> **Your instructions**: Output the whole listing again, exactly as it reads.

> **Data below**:
———

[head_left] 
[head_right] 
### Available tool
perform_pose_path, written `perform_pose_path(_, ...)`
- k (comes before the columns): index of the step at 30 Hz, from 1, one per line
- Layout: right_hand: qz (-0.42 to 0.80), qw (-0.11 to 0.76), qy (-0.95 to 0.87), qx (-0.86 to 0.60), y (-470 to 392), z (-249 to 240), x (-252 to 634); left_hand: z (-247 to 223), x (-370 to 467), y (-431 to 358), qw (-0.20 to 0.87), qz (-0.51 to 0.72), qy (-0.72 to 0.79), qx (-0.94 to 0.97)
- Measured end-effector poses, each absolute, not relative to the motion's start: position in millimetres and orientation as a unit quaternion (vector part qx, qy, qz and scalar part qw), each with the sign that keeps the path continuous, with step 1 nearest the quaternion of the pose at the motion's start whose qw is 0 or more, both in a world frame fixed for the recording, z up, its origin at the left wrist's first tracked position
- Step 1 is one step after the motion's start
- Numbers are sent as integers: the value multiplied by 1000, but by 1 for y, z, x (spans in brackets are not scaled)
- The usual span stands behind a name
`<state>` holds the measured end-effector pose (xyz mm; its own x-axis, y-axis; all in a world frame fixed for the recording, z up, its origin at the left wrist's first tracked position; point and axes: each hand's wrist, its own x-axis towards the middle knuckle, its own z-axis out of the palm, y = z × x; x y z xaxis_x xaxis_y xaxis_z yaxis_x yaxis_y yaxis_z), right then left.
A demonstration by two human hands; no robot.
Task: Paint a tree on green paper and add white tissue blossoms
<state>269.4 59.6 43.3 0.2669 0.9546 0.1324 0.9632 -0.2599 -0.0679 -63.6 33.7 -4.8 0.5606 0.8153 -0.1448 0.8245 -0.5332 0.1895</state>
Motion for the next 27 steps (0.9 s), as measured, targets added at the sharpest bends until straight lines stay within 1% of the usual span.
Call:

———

> **Reply**:
[head_left] 
[head_right] 
### Available tool
perform_pose_path, written `perform_pose_path(_, ...)`
- k (comes before the columns): index of the step at 30 Hz, from 1, one per line
- Layout: right_hand: qz (-0.42 to 0.80), qw (-0.11 to 0.76), qy (-0.95 to 0.87), qx (-0.86 to 0.60), y (-470 to 392), z (-249 to 240), x (-252 to 634); left_hand: z (-247 to 223), x (-370 to 467), y (-431 to 358), qw (-0.20 to 0.87), qz (-0.51 to 0.72), qy (-0.72 to 0.79), qx (-0.94 to 0.97)
- Measured end-effector poses, each absolute, not relative to the motion's start: position in millimetres and orientation as a unit quaternion (vector part qx, qy, qz and scalar part qw), each with the sign that keeps the path continuous, with step 1 nearest the quaternion of the pose at the motion's start whose qw is 0 or more, both in a world frame fixed for the recording, z up, its origin at the left wrist's first tracked position
- Step 1 is one step after the motion's start
- Numbers are sent as integers: the value multiplied by 1000, but by 1 for y, z, x (spans in brackets are not scaled)
- The usual span stands behind a name
`<state>` holds the measured end-effector pose (xyz mm; its own x-axis, y-axis; all in a world frame fixed for the recording, z up, its origin at the left wrist's first tracked position; point and axes: each hand's wrist, its own x-axis towards the middle knuckle, its own z-axis out of the palm, y = z × x; x y z xaxis_x xaxis_y xaxis_z yaxis_x yaxis_y yaxis_z), right then left.
A demonstration by two human hands; no robot.
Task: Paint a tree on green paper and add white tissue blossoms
<state>269.4 59.6 43.3 0.2669 0.9546 0.1324 0.9632 -0.2599 -0.0679 -63.6 33.7 -4.8 0.5606 0.8153 -0.1448 0.8245 -0.5332 0.1895</state>
Motion for the next 27 steps (0.9 s), as measured, targets added at the sharpest bends until straight lines stay within 1% of the usual span.
Call:

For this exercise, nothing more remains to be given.